» Brief: Return every line from the records below that has the word "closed".

» Material for this task:
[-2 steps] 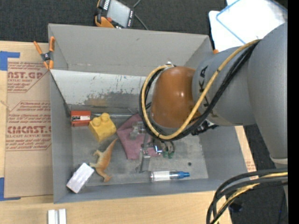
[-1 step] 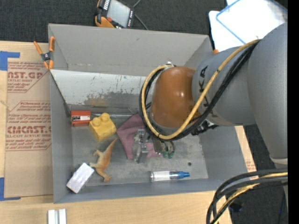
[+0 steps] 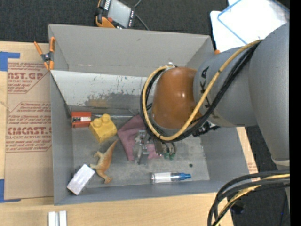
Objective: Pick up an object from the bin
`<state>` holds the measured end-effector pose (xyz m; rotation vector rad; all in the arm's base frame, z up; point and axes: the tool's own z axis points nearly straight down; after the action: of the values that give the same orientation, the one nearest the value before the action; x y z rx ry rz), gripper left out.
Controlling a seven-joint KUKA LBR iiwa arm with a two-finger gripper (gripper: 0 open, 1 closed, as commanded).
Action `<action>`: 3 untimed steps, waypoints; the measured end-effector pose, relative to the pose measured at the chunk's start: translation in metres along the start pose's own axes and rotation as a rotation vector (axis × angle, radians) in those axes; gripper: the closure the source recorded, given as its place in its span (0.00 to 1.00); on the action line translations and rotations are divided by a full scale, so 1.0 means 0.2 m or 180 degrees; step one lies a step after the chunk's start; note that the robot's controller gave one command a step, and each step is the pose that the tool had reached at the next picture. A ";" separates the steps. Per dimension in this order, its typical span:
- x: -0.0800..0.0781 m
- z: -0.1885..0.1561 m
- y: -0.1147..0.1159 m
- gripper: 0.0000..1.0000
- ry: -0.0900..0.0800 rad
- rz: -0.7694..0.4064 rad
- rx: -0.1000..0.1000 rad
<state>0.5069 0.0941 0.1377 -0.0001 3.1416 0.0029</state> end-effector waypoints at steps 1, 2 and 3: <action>0.00 0.00 0.00 1.00 0.0000 0.0000 0.0000; -0.21 0.28 -0.08 1.00 -0.0003 -0.0225 -0.0002; -0.21 0.28 -0.07 0.00 0.0000 -0.0226 -0.0003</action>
Offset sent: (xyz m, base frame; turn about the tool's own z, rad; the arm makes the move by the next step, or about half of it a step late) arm 0.0413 -0.0155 -0.0562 -0.0711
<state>0.5480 0.0793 0.0809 -0.1115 3.1396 0.0043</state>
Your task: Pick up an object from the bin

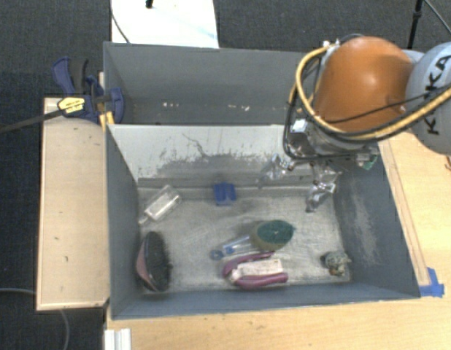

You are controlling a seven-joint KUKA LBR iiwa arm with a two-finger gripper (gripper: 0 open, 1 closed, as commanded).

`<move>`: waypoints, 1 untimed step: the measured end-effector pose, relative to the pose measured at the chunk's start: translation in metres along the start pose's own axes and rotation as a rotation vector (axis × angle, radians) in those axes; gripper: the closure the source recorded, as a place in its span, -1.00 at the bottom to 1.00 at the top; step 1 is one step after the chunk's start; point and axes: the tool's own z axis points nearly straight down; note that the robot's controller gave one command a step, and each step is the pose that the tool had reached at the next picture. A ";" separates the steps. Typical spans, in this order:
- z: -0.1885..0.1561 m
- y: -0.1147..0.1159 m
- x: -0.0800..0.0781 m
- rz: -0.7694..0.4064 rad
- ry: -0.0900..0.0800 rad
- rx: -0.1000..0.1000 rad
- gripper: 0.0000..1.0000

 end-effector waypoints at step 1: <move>0.121 0.056 0.001 -0.404 -0.003 0.003 -1.00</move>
Offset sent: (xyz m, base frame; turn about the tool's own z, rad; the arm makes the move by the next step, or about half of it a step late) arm -0.0485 0.0299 -0.1220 -0.4075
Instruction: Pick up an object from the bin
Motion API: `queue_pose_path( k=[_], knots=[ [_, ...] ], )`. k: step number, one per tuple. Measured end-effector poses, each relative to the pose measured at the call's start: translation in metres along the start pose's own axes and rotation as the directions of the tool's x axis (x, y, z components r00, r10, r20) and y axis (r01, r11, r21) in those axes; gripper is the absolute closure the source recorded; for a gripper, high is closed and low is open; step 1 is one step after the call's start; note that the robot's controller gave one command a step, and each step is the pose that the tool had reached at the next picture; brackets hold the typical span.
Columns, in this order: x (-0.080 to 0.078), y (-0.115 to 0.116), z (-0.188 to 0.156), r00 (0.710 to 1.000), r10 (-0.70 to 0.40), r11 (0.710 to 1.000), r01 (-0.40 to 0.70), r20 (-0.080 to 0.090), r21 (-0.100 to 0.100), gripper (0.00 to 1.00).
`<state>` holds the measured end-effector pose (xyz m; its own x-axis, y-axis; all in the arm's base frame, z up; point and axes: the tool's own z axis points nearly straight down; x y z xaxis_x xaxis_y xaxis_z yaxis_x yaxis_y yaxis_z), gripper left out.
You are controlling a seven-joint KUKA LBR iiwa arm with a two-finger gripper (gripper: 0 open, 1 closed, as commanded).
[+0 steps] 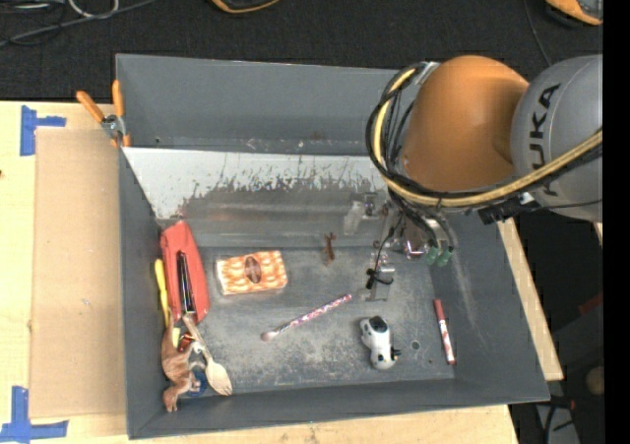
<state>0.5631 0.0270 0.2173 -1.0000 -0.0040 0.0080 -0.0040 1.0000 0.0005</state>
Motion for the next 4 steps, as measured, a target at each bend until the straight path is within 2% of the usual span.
queue_pose_path(
  k=[1, 2, 3, 4],
  knots=[
    [-0.001, 0.000, -0.004, 1.000, 0.001, 1.000, 0.000, 0.007, 0.000, 0.00],
    [0.014, 0.032, 0.070, 0.999, -0.046, 0.999, 0.046, 0.010, 0.000, 0.00],
    [0.003, 0.046, 0.134, 0.999, -0.052, 0.999, 0.052, 0.013, 0.001, 0.00],
    [0.005, 0.051, 0.051, 1.000, -0.013, 1.000, 0.013, 0.011, 0.000, 0.00]
  ],
)
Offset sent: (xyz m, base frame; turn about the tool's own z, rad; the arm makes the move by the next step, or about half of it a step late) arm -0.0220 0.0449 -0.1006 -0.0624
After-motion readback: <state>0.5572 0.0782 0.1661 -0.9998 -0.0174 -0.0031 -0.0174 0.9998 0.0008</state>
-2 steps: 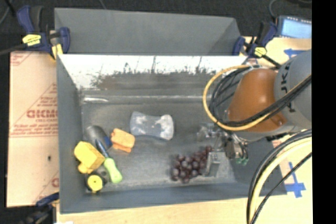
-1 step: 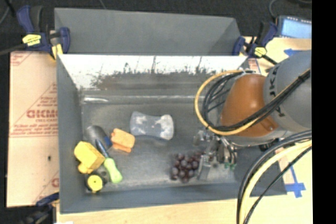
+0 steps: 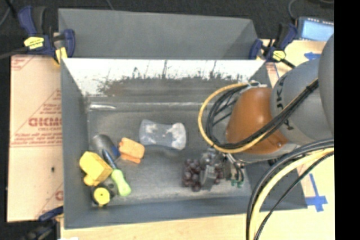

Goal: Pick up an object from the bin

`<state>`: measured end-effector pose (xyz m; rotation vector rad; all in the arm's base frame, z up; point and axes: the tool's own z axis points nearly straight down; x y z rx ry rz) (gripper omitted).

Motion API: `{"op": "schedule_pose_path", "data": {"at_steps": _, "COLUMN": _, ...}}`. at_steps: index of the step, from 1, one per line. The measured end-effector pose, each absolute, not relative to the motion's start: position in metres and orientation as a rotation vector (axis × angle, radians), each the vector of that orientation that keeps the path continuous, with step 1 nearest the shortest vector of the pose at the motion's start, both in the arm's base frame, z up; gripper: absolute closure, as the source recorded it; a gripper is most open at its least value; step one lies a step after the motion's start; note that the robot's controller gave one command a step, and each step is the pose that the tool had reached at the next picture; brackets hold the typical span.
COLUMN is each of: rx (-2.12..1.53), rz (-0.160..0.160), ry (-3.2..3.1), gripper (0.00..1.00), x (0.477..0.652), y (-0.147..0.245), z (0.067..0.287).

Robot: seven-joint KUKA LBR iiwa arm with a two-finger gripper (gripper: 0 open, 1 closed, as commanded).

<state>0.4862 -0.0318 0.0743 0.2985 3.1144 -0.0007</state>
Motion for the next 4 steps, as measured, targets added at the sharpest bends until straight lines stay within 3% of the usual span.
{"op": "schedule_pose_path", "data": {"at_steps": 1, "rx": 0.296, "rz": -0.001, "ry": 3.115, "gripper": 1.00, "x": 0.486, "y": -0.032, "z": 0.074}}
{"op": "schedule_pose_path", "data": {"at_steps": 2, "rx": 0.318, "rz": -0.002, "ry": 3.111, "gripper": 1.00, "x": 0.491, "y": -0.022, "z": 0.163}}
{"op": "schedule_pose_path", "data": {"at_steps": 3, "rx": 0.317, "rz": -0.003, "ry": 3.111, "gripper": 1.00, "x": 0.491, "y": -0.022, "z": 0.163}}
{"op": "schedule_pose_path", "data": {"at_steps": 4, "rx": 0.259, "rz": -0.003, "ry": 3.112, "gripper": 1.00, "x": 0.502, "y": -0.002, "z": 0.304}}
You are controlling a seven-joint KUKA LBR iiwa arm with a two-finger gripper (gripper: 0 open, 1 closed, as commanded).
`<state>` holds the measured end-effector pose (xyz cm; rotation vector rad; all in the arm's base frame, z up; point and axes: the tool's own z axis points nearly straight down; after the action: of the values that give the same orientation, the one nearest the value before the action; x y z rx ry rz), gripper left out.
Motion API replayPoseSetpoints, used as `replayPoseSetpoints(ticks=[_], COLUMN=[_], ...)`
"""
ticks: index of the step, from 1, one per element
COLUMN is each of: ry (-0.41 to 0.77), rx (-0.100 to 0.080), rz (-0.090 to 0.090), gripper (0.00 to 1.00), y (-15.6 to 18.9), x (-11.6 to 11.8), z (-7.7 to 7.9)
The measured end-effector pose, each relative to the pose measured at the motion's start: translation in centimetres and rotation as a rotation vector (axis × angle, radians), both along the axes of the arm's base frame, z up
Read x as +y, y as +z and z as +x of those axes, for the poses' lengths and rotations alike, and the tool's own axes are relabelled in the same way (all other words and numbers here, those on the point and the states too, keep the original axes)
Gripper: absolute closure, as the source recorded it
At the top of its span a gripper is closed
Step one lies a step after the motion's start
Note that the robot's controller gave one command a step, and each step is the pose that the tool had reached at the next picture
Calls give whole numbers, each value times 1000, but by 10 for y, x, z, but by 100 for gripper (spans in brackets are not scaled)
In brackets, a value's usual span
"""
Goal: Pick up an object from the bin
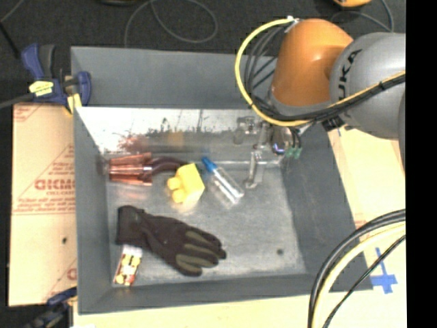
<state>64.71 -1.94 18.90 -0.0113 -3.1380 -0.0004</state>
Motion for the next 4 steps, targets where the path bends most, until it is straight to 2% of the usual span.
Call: replayPoseSetpoints(ticks=[1,2,3,4], ry=[0,-84,-153,-76], rx=[-8,-10,-3,-15], rz=[0,1,1,-1], gripper=[0,0,0,0], y=[5,-46,-80,-57], x=[0,-1,0,-11], z=[1,-2,-8,-9])
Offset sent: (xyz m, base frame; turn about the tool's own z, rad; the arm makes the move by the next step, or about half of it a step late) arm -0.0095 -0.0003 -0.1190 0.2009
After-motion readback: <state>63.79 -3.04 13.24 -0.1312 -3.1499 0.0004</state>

» Output for this exercise:
Controlling a seven-joint KUKA LBR iiwa arm with a two-finger gripper (gripper: 0 open, 1 closed, as commanded).
You are controlling a seven-joint KUKA LBR iiwa arm with a two-finger gripper (gripper: 0 open, 1 closed, as commanded).
Motion API: `queue_pose_path( k=[_], knots=[ [_, ...] ], )`. k: step number, one per tuple. Measured end-effector poses, each relative to the pose measured at the call's start: translation in metres along the start pose's own axes and rotation as the directions of the tool's x axis (x, y, z components r00, r10, r20) and y axis (r01, r11, r21) in those axes; gripper is the absolute closure the source recorded; for a gripper, high is closed and low is open; step 1 is one step after the call's start; note that the robot's controller gave one command a step, and each step is the pose that the tool had reached at the next picture; brackets hold the typical span.
You are controlling a seven-joint KUKA LBR iiwa arm with a two-finger gripper (gripper: 0 open, 1 closed, as commanded).
Robot: seven-joint KUKA LBR iiwa arm with a two-finger gripper (gripper: 0 open, 1 closed, as commanded).
You are controlling a seven-joint KUKA LBR iiwa arm with a two-finger gripper (gripper: 0 open, 1 closed, as commanded).
At the top of its span a gripper is closed

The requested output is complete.